Deploy S3 Block Public Access setting should be enabled using terragrunt code and also with manual step-by-step procedure

Mahira Technology Private Limited's photo
Mahira Technology Private Limited
·

2 min read

Introduction:-

S3 Block Public Access is a feature in #Amazon S3 that helps prevent public access to #S3 buckets and objects. Enabling this feature provides an added layer of security to protect your data from accidental or intentional exposure. S3 Block Public Access includes settings for blocking public access at the account or bucket level, and can be configured using the #AWS Management Console, CLI, or #API. By default, S3 Block Public Access is disabled, so it’s important to enable this setting to protect your S3 data.

Pre-Requetisites:-

1.Terragrunt should be Installed

Issues: This AWS control checks whether the following public access block settings are configured from account level:

ignorePublicAcls: True,

blockPublicPolicy: True,

blockPublicAcls: True,

restrictPublicBuckets: True.

General steps to follow: Create one folder with name s3-bucket,using the same folder create one file called terragrunt.hcl and paste the below code into that.

# terragrunt.hcl

terraform {
  source = "terraform-aws-modules/s3-bucket/aws"
}
include {
  path = find_in_parent_folders()
}
inputs = {
  bucket_name = "s3-bucket"
  block_public_acls = true
  block_public_policy = true
  ignore_public_acls = true
  restrict_public_buckets = true
}

After paste this code in the file.
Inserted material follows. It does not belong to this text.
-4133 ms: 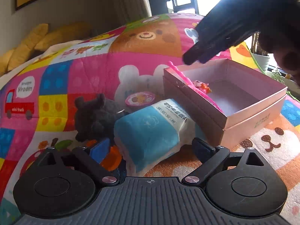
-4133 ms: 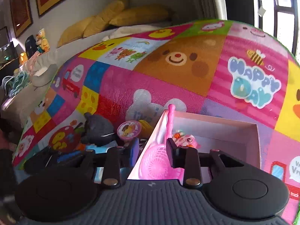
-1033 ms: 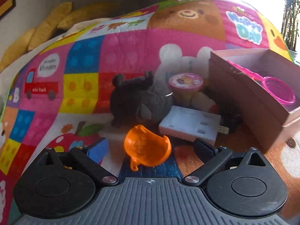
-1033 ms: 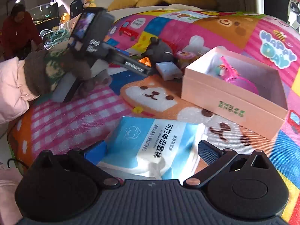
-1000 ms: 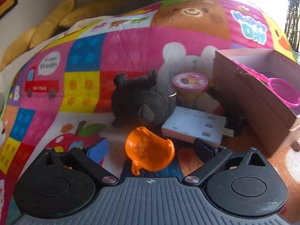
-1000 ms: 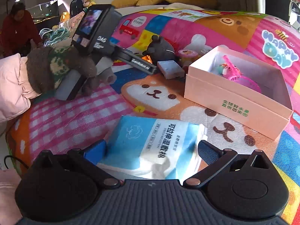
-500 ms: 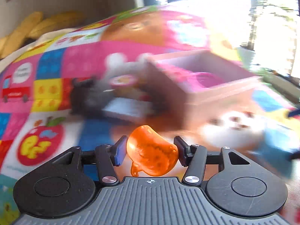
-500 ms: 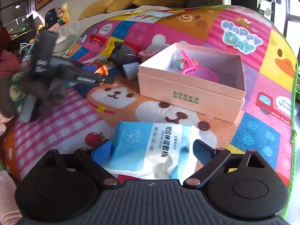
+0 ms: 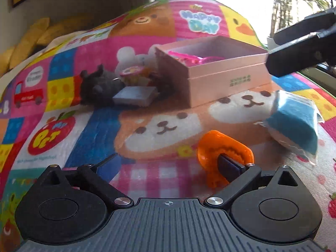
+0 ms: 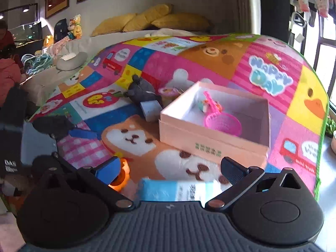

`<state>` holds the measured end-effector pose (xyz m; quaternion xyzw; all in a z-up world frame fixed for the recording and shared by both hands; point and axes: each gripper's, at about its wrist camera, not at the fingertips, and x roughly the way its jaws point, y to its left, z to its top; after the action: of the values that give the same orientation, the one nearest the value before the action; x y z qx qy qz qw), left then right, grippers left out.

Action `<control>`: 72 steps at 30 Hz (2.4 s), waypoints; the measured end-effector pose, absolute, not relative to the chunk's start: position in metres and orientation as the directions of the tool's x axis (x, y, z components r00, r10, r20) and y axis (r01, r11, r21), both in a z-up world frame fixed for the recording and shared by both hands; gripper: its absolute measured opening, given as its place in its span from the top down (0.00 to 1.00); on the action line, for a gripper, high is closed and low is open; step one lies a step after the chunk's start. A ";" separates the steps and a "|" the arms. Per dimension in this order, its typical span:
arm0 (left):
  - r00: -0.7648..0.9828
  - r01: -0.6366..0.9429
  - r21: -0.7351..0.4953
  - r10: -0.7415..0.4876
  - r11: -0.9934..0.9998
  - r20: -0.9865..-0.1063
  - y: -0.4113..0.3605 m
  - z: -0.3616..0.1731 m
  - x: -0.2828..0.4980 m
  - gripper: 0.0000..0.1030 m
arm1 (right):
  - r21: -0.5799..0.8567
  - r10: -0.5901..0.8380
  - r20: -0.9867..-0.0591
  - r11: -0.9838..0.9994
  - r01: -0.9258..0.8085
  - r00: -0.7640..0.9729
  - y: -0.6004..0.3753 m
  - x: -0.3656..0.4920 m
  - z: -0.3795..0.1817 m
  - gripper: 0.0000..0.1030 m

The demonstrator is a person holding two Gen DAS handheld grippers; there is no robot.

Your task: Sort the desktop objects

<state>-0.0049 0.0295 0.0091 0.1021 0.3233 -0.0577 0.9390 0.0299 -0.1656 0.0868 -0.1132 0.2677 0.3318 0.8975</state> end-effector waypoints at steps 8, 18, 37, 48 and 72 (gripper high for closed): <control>0.758 0.081 0.002 -0.060 0.997 -0.649 0.058 0.008 -0.001 0.00 | -0.101 0.443 -0.754 0.651 -0.752 0.485 -0.003 0.139 0.087 0.51; 0.753 0.074 -0.044 -0.085 0.996 -0.653 0.063 0.007 0.001 0.00 | -0.230 0.237 -0.826 0.687 -0.689 0.511 0.061 0.206 0.024 0.36; 0.751 0.074 -0.024 -0.071 0.997 -0.656 0.061 0.006 0.001 0.00 | 0.191 0.537 -0.723 0.760 -0.622 0.435 -0.115 0.093 0.104 0.85; 0.762 0.087 -0.037 -0.090 0.996 -0.641 0.062 0.019 -0.009 0.00 | 0.207 0.523 -0.682 0.809 -0.550 0.511 -0.211 0.009 0.062 0.73; 0.823 0.151 0.468 0.151 0.871 -0.547 0.002 0.032 -0.010 0.00 | -0.170 0.222 -0.599 0.903 -0.394 0.769 -0.264 -0.013 0.012 0.07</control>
<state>-0.0101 0.0025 0.0315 0.2540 0.2971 0.0001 0.9205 -0.0133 -0.2641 0.0123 -0.1445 0.2965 0.1658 0.9294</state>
Just save and open the terminal and locate to the s3 bucket folder which we have created enter the first command terragrunt init for Initializing and after Initialization, enter the second command terragrunt plan when the plan executed successfully ,enter the third command terragrunt apply after apply configuration would be done in your aws s3 console.

Follow the step to get solve the issue Manually:

To enable Amazon S3 Block Public Access

  1. Open the Amazon S3 console at https://console.aws.amazon.com/s3/.
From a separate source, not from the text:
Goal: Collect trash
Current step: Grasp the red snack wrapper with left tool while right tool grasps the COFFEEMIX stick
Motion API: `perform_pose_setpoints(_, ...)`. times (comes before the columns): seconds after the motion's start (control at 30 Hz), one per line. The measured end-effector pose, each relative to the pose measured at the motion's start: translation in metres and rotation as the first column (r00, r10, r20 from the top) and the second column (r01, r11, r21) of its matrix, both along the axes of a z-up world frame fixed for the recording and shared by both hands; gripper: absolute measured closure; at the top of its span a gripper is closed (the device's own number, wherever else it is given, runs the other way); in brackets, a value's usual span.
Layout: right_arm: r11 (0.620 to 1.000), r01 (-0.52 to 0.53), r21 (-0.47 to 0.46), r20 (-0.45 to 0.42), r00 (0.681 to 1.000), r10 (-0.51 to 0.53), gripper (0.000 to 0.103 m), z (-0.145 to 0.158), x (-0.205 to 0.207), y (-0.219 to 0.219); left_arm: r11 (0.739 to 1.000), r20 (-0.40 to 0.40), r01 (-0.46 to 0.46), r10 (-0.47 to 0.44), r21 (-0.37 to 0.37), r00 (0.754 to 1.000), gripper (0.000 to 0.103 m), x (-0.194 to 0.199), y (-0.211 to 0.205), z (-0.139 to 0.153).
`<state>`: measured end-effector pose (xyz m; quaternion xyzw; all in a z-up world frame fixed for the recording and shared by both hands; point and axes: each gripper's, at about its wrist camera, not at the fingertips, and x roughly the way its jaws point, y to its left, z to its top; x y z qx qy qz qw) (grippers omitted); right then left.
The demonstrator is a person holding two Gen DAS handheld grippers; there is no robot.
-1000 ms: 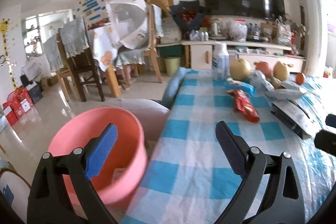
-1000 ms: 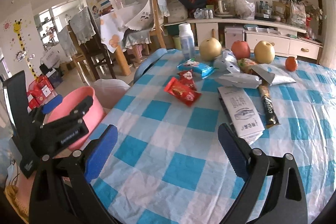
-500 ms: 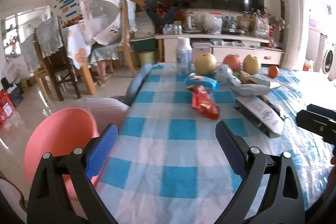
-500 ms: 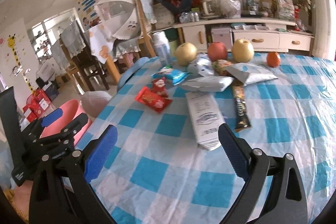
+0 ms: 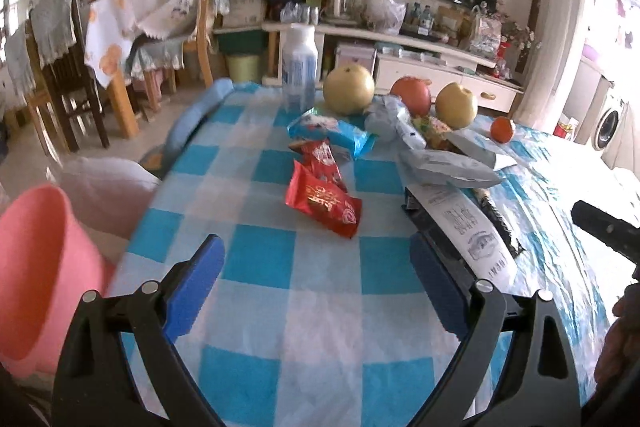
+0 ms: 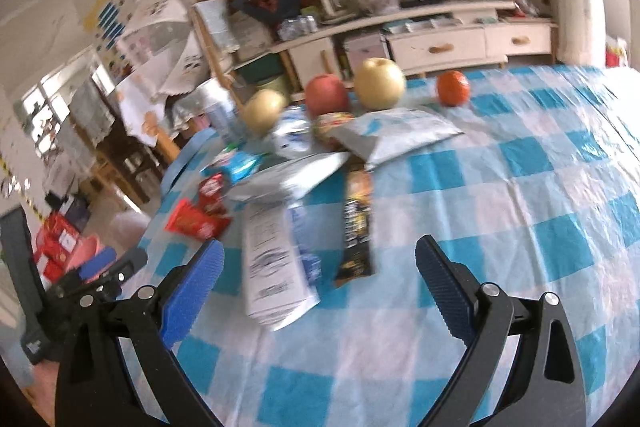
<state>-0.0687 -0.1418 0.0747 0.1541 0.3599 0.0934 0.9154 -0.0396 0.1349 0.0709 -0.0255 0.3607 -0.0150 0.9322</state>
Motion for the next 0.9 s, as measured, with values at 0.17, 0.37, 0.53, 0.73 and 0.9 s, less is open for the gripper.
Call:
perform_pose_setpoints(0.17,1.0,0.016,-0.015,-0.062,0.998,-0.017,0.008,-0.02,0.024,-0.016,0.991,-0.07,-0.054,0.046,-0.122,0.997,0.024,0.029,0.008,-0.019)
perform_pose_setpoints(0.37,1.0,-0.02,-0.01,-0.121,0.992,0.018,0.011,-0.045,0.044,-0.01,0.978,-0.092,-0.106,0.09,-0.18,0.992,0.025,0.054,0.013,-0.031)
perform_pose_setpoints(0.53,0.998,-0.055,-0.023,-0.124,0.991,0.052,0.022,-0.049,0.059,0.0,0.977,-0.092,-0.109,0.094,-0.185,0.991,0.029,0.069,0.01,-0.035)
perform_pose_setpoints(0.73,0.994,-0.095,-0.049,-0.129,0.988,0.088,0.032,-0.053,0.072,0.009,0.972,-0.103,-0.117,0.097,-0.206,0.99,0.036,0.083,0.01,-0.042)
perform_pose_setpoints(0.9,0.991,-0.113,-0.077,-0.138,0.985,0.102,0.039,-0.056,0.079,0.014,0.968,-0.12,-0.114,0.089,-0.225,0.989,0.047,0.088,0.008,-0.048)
  2. Choose Block public access (account settings).

  3. Choose Edit.

  4. Select Block all public access.

  5. Choose Save changes.

Conclusion:

Enabling #S3 Block Public Access is a critical step in securing your S3 data. By preventing public access to #S3 buckets and objects, you can reduce the risk of accidental or intentional exposure of sensitive data. S3 Block Public Access includes settings for blocking public access at the account or bucket level, and can be configured using the #AWS Management Console, CLI, or API. Enabling this feature is highly recommended to ensure the security of your S3 data.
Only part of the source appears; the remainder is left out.